Which, after all, is only the truth, she admitted. It wasn't the first time that thought had crossed her mind, and she tried to banish it with the memory of Commander Kaplan's comments to Abigail. Which, of course, only made her wonder if she was reading too much into them in her own case . . . and if she was headed for what her father had always called a terminal case of infinitely expanding ego.
She reached her destination and pressed the admittance chime.
"Yes?" a velvety tenor inquired over the speaker above the button.
"Ensign Zilwicki, Commander," she said crisply. "Commodore Terekhov sent me."

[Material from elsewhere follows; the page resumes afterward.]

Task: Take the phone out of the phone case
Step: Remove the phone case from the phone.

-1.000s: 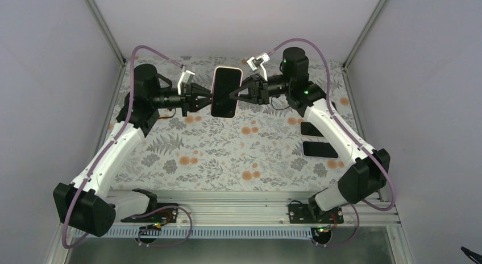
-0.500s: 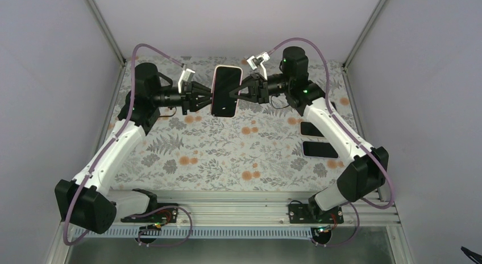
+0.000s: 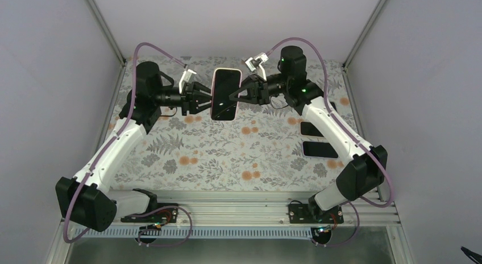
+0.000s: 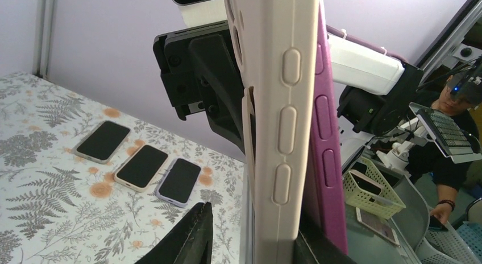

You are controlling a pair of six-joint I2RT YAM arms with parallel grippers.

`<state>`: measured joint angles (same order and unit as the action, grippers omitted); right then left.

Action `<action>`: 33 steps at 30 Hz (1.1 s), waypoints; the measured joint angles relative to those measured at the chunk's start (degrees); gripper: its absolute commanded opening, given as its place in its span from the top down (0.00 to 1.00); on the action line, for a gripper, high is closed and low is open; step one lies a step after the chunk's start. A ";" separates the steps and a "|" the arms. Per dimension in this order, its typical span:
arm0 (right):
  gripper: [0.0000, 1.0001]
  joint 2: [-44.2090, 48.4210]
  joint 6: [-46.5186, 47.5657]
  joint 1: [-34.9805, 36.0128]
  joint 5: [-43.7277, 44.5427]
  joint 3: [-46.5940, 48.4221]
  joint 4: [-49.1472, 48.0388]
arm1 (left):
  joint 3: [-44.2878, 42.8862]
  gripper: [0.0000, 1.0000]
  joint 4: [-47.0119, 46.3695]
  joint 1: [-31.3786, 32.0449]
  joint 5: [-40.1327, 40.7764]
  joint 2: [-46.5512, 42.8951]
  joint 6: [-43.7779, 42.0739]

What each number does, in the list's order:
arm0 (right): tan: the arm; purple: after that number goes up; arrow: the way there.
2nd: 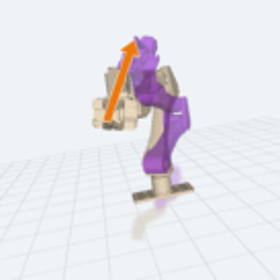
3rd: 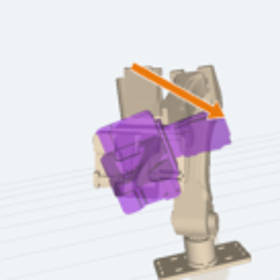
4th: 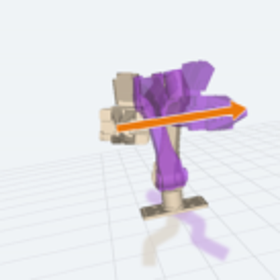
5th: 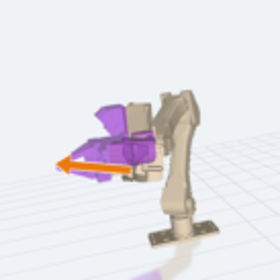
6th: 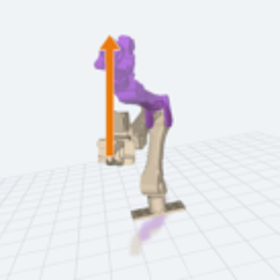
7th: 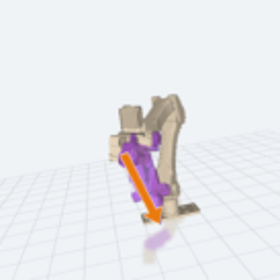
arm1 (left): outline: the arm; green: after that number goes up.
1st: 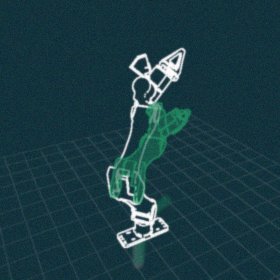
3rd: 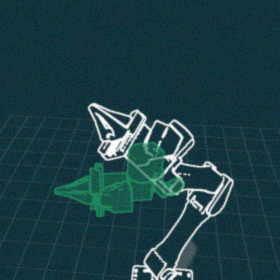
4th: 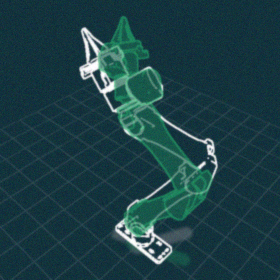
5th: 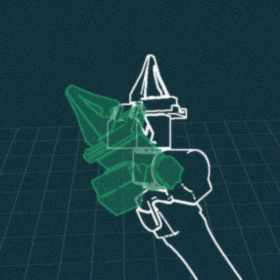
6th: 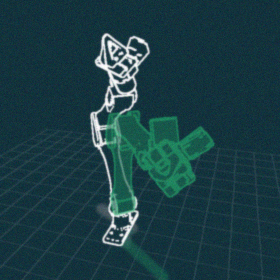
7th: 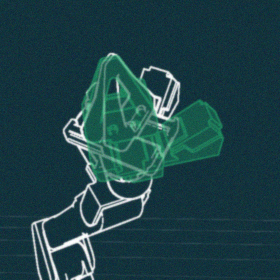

The door opened, and she stepped through it.
Lynch's office was considerably larger than Helen's modest cubbyhole. In fact, it was larger than many an executive officer might have boasted aboard an older, more manpower-intensive ship. With a crew as small as a Saganami-C carried, there was room to give personnel a bit more cubage.
The commander was seated at his workstation in his uniform blouse, and the desktop around his terminal was mostly covered in neat stacks of data chips and sheafs of hardcopy. He was a man of moderate height, with sandy hair and deep set brown eyes, and he had a magnificent singing voice. He also appeared to be quite good at his job.
"And what can I do for the Commodore this morning, Ms. Zilwicki?" he asked.
"He asked me to bring you this, Sir," she said, placing a chip folio on the corner of his desk. "It's some thoughts he's been having about the new laser head modifications."
"I see." Lynch drew the folio closer to him, but he wasn't looking at it. Instead, he had cocked his head and those sharp brown eyes were studying Helen. "And would it happen that he discussed some of those thoughts with you before he sent you to see me?"